A faithful copy of the whole listing is required.
Content starts
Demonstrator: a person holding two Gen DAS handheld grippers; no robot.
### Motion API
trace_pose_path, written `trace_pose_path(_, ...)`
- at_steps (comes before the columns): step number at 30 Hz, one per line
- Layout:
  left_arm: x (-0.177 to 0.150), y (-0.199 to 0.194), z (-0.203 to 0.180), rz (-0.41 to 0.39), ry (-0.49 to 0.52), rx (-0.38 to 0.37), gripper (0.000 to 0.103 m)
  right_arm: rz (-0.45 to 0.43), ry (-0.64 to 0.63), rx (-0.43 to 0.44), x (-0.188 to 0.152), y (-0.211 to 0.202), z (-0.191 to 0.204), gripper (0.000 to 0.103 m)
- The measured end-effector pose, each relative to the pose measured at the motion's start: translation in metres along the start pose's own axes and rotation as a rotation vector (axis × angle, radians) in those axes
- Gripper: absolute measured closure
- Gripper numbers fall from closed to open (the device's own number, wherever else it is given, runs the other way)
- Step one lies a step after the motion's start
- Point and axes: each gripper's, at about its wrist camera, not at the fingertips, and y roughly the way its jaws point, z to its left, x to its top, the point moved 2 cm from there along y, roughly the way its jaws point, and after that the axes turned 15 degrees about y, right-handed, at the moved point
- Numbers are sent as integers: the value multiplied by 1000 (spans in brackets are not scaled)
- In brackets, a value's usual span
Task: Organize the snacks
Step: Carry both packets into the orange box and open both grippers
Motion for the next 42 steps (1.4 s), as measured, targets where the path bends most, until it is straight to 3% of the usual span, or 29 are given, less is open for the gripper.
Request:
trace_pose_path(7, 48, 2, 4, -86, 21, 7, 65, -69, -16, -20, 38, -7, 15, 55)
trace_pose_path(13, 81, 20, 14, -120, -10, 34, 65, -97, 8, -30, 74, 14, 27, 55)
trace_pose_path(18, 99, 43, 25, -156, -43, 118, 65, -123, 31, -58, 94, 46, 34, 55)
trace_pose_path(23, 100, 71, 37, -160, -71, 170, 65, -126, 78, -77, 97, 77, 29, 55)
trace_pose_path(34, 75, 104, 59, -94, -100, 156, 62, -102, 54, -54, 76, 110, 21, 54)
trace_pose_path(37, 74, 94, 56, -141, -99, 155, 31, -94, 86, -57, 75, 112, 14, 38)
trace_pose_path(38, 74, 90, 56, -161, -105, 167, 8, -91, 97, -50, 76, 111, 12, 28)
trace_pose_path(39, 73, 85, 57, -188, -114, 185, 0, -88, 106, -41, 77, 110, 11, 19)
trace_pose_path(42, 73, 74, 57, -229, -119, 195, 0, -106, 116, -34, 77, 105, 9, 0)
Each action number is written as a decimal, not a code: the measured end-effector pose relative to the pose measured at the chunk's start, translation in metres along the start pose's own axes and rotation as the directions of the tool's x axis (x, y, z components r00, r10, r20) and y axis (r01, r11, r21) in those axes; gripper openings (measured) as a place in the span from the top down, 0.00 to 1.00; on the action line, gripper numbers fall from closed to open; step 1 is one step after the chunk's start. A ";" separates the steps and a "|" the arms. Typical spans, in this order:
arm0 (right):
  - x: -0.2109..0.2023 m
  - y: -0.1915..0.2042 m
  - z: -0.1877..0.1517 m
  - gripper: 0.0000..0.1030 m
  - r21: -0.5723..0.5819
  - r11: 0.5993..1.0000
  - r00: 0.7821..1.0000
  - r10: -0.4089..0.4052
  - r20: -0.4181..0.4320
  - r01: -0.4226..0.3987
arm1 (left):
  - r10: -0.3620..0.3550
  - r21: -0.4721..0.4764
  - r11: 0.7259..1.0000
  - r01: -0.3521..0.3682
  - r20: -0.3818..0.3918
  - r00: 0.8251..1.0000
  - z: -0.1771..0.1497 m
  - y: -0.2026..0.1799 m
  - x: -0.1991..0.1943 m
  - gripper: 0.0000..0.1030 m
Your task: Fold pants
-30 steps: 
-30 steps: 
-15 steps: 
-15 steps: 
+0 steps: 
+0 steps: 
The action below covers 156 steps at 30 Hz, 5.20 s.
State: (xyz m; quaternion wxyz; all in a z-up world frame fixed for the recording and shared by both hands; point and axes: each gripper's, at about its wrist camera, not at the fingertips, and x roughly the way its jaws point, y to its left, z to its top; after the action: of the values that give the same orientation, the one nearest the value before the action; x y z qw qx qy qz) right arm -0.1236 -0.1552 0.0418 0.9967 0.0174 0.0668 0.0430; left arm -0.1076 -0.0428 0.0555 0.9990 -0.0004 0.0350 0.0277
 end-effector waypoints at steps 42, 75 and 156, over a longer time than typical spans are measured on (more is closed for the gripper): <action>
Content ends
* _WRITTEN RESPONSE_
Demonstrator: a person holding two Gen DAS handheld grippers; no robot.
### Motion API
trace_pose_path, written `trace_pose_path(_, ...)`
- at_steps (comes before the columns): step number at 30 Hz, one per line
- Layout:
  left_arm: x (-0.177 to 0.150), y (-0.199 to 0.194), z (-0.203 to 0.180), rz (-0.41 to 0.39), ry (-0.49 to 0.52), rx (-0.38 to 0.37), gripper (0.000 to 0.103 m)
  right_arm: rz (-0.45 to 0.43), ry (-0.64 to 0.63), rx (-0.43 to 0.44), x (-0.188 to 0.152), y (-0.211 to 0.202), z (-0.191 to 0.204), gripper (0.000 to 0.103 m)
- The measured end-effector pose, each relative to the pose measured at the motion's start: translation in metres along the start pose's own axes and rotation as a rotation vector (axis × angle, radians) in those axes
- Gripper: absolute measured closure
- Gripper numbers fall from closed to open (the device's own number, wherever else it is given, runs the other way)
- Step one lies a step after the motion's start
- Point and axes: each gripper's, at about its wrist camera, not at the fingertips, and y roughly the way its jaws point, z to its left, x to its top, the point moved 2 cm from there along y, roughly the way its jaws point, and after that the axes turned 15 degrees about y, right-handed, at the moved point
- Numbers are sent as integers: the value multiplied by 1000 (spans in brackets are not scaled)
- In brackets, a value's usual span
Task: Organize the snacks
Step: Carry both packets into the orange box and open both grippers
Motion for the next 42 steps (1.4 s), as measured, targets where the path bends most, until it is straight to 3% of the usual span, or 29 are given, less is open for the gripper.
Request:
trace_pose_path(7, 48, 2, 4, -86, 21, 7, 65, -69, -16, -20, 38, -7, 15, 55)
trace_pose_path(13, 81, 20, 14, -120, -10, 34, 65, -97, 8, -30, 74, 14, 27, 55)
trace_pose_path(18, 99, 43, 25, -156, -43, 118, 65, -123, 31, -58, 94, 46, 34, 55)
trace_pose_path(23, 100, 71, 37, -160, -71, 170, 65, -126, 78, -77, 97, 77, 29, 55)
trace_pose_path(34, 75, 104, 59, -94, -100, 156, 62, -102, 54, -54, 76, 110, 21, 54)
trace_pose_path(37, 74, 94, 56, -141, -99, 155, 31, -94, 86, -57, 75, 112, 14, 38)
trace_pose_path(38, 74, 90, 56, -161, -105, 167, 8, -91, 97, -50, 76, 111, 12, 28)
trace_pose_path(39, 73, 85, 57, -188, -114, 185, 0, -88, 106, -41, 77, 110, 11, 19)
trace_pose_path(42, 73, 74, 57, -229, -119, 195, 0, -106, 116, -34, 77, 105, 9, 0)
Each action number is written as a decimal, not a code: the measured end-effector pose relative to the pose measured at the chunk's start, translation in metres along the start pose's own axes and rotation as the directions of the tool's x axis (x, y, z components r00, r10, r20) and y axis (r01, r11, r21) in those axes; gripper openings (measured) as a place in the span from the top down, 0.00 to 1.00; on the action line, gripper numbers fall from closed to open; step 1 is one step after the chunk's start. A ";" separates the steps and a "|" the arms. Typical spans, in this order:
arm0 (right):
  - x: -0.2109..0.2023 m
  - y: -0.1915..0.2042 m
  - z: -0.1877..0.1517 m
  - gripper: 0.0000..0.1030 m
  - r21: -0.5723..0.5819
  - r11: 0.5993..1.0000
  - r00: 0.7821..1.0000
  - r10: -0.4089..0.4052
  - r20: -0.4181..0.4320
  - r01: -0.4226..0.3987
arm1 (left):
  - r10: -0.3620..0.3550
  - r21: -0.4721..0.4764
  - r11: 0.7259..1.0000
  - r01: -0.3521..0.3682
  - r20: -0.3818..0.3918
  - r00: 0.8251..1.0000
  - z: -0.1771..0.1497 m
  - y: -0.2026..0.1799 m
  - x: -0.1991..0.1943 m
  - gripper: 0.0000..0.1030 m
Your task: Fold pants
-30 steps: 
-30 steps: 
-15 steps: 
-15 steps: 
+0 steps: 
+0 steps: 
The action below covers 156 steps at 30 Hz, 5.20 s.
State: (xyz m; quaternion wxyz; all in a z-up world frame fixed for the recording and shared by both hands; point and axes: each gripper's, at about its wrist camera, not at the fingertips, and x roughly the way its jaws point, y to its left, z to its top; after the action: of the values that give the same orientation, the one nearest the value before the action; x y z qw qx qy qz) right arm -0.1236 -0.1552 0.0418 0.9967 0.0174 0.0668 0.0430; left arm -0.1076 -0.0428 0.0555 0.9990 -0.0004 0.0350 0.0277
 end-effector waypoints at steps 42, 75 and 156, over a longer time than typical spans are measured on (more is closed for the gripper): <action>

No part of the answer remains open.